How to detect rooted/jailbroken android device

Question

In my Android application, I want to provide a specific feature only to rooted devices. Is the only way to check is to know if I can run super user commands? Is this check enough? Are there more ways to detect a jailbroken android device?

Answer 1

For those people still wondering how to detect rooted devices, there is now a way to do so.

You may now use the SafetyNet Attestation API.

Here is the link to the documentation.

Here is a snippet of how to use the API taken from the documentation.

// The nonce should be at least 16 bytes in length.
// You must generate the value of API_KEY in the Google APIs dashboard.
SafetyNet.getClient(this).attest(nonce, API_KEY)
    .addOnSuccessListener(this,
        new OnSuccessListener<SafetyNetApi.AttestationResponse>() {
            @Override
            public void onSuccess(SafetyNetApi.AttestationResponse response) {
                // Indicates communication with the service was successful.
                // Use response.getJwsResult() to get the result data.
            }
        })
    .addOnFailureListener(this, new OnFailureListener() {
        @Override
        public void onFailure(@NonNull Exception e) {
            // An error occurred while communicating with the service.
            if (e instanceof ApiException) {
                // An error with the Google Play services API contains some
                // additional details.
                ApiException apiException = (ApiException) e;
                // You can retrieve the status code using the
                // apiException.getStatusCode() method.
            } else {
                // A different, unknown type of error occurred.
                Log.d(TAG, "Error: " + e.getMessage());
            }
        }
    });

To use the following API, you will have to generate an API Key from the Google API Console. This key is what you pass to the .attest() method.

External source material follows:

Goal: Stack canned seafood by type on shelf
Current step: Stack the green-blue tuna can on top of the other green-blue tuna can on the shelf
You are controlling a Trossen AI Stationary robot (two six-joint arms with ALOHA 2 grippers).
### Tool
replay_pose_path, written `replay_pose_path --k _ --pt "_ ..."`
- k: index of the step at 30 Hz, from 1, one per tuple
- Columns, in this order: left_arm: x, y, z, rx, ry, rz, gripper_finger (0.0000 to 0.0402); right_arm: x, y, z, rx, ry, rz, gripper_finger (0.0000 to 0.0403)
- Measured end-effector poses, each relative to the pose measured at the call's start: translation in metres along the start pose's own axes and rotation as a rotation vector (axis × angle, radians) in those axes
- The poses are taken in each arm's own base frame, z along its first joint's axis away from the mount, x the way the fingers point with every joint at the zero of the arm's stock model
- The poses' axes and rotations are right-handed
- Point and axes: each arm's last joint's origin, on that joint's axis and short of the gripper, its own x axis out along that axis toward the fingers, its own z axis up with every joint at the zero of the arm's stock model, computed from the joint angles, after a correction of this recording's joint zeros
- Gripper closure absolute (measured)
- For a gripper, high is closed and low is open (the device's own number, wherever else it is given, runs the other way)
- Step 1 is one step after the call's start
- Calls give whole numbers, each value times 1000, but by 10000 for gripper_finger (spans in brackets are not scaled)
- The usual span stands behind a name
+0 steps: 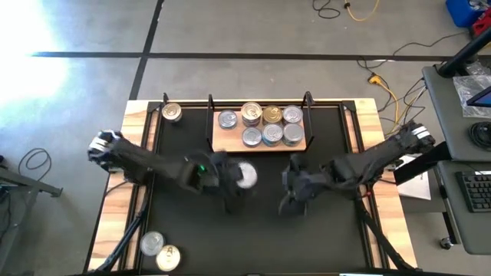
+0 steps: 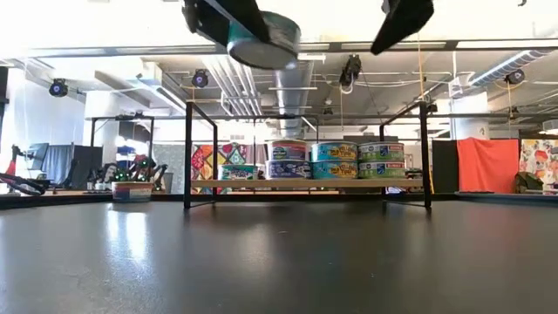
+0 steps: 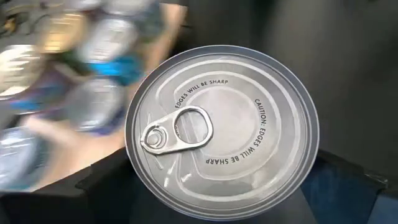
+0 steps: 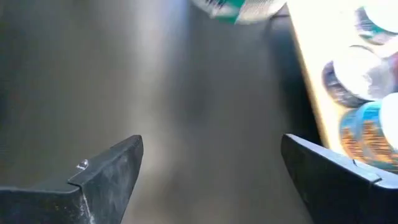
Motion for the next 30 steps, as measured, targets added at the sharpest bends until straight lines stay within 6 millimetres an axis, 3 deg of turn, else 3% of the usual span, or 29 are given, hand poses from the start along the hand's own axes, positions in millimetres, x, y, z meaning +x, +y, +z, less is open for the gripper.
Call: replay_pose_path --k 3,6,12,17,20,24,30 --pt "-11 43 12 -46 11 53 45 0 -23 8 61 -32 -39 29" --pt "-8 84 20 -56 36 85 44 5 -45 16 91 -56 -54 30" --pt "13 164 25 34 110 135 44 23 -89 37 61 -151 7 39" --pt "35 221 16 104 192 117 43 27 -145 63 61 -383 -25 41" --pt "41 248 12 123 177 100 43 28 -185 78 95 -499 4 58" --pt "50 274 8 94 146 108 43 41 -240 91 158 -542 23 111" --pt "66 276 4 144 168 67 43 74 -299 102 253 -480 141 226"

Also add the SafetyNet Dependency.

implementation 'com.google.android.gms:play-services-safetynet:15.0.1'

See https://developers.google.com/android/guides/setup for the latest dependency version.

The API returns the following:

{
  "nonce": "R2Rra24fVm5xa2Mg",
  "timestampMs": 9860437986543,
  "apkPackageName": "com.package.name.of.requesting.app",
  "apkCertificateDigestSha256": ["base64 encoded, SHA-256 hash of the
                              certificate used to sign requesting app"],
  "apkDigestSha256": ["base64 encoded, SHA-256 hash of
                  the APK installed on a user's device"],
  "ctsProfileMatch": true,
  "basicIntegrity": true,
}

Where ctsProfileMatch and basicIntegrity integrity of the device.